Exercise directions -
Retype, exactly as they appear below, the lines between the line holding "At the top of" and the line holding "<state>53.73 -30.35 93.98", both ends included.

──────── Exercise data ────────

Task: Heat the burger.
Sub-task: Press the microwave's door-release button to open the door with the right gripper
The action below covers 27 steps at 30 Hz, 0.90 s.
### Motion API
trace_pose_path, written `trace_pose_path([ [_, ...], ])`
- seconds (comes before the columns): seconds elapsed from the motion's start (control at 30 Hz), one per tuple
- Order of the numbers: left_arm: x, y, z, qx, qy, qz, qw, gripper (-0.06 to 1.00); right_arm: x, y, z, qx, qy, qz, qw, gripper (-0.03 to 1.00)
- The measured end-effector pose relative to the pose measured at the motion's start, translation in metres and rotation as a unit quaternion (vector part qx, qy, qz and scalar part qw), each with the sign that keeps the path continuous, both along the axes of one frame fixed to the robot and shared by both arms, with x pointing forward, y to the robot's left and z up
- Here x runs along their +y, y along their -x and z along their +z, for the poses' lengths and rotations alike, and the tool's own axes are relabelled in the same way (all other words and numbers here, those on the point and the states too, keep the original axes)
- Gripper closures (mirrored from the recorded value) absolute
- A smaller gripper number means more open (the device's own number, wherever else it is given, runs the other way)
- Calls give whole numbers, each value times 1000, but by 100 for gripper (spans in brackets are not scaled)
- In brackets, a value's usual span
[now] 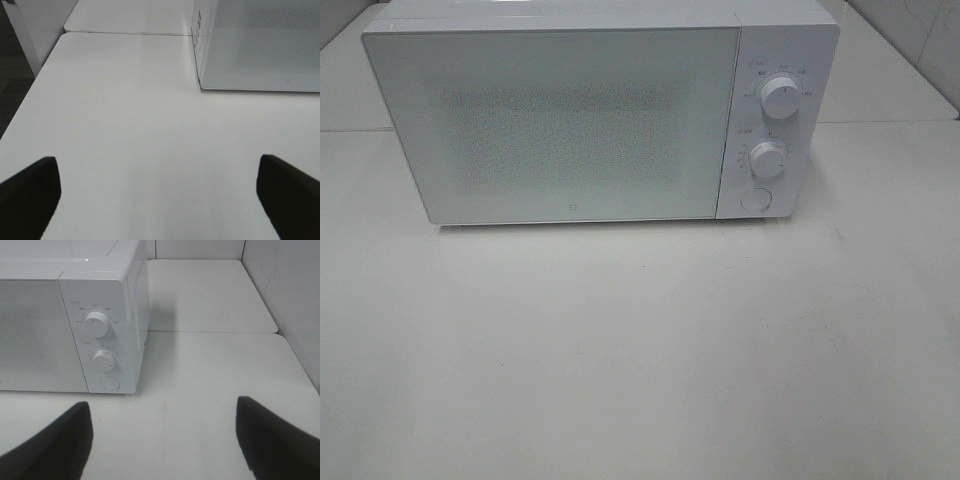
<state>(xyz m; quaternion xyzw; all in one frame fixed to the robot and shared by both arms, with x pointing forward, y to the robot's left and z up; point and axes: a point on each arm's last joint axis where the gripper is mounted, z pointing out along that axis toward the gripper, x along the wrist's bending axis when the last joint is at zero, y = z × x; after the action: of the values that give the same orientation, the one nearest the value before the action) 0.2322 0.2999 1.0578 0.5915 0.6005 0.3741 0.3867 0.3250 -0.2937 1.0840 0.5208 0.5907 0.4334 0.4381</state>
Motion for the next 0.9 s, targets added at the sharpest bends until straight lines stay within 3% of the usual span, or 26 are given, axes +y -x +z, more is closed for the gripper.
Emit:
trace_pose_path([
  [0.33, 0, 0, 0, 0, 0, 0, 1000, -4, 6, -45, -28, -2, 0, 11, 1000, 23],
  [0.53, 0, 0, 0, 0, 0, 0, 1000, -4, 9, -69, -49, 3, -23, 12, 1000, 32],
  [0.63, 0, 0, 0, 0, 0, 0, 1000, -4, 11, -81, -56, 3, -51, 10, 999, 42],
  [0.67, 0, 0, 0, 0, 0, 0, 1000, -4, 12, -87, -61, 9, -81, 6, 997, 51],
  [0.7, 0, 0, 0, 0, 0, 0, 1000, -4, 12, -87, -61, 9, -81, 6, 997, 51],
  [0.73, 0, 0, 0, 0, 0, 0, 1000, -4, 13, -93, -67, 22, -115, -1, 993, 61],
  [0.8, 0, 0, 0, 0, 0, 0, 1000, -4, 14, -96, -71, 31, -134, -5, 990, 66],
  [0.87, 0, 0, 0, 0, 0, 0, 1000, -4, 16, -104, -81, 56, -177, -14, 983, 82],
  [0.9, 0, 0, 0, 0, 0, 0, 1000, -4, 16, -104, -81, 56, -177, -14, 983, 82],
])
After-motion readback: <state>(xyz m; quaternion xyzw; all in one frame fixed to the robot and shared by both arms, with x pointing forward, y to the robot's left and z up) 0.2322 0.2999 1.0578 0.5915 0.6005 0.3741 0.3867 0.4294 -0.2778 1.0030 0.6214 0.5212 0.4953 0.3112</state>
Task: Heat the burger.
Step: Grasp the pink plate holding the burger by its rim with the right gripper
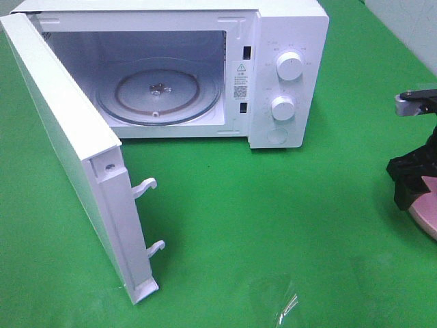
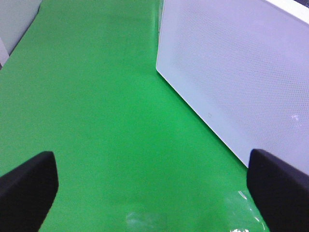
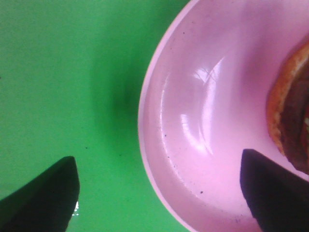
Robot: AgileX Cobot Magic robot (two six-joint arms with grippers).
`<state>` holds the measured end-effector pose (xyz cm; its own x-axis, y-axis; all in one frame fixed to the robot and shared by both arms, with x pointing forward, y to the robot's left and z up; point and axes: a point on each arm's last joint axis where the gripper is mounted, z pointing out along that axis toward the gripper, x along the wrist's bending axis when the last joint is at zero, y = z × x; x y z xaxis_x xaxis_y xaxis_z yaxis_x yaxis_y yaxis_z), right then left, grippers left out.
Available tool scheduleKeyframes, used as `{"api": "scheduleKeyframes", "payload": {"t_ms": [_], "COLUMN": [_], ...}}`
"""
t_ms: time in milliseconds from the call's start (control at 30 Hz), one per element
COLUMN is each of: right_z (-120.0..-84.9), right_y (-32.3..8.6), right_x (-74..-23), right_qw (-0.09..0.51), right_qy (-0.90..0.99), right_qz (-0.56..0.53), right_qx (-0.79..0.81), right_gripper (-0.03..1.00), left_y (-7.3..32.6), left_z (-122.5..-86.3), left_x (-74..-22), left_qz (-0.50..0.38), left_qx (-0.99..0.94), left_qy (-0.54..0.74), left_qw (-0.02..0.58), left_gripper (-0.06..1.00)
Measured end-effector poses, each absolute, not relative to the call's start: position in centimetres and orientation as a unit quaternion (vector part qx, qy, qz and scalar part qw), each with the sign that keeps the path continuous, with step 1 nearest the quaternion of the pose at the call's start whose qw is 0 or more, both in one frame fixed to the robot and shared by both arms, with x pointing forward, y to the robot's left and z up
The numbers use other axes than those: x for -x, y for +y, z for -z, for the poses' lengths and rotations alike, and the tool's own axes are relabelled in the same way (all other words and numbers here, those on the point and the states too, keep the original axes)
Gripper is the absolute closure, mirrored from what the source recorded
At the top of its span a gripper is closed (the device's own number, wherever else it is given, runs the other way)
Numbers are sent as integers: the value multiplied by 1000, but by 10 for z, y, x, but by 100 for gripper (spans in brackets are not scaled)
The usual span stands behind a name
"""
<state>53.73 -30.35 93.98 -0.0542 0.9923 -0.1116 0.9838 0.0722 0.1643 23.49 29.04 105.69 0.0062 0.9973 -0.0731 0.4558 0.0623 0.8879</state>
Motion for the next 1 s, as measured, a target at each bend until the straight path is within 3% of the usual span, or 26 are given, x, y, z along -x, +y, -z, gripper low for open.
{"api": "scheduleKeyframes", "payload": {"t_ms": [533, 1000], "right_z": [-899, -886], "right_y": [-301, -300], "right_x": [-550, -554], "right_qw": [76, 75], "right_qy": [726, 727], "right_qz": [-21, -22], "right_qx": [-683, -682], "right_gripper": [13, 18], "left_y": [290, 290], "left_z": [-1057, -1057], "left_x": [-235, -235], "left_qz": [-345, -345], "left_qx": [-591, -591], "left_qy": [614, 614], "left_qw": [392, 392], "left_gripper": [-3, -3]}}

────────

Answer -
At the top of its span a gripper is closed (the device's own number, wherever else it is given, runs the other way)
Numbers are sent as integers: the value multiplied by 1000, but by 10 for z, y, x, but by 100 for gripper (spans in brackets are not scaled)
The usual span stands behind a name
"""
<state>53.73 -30.35 93.98 -0.0542 0.9923 -0.1116 0.9838 0.0722 0.1643 23.49 29.04 105.69 0.0062 0.9973 -0.0731 0.4558 0.0623 0.8879</state>

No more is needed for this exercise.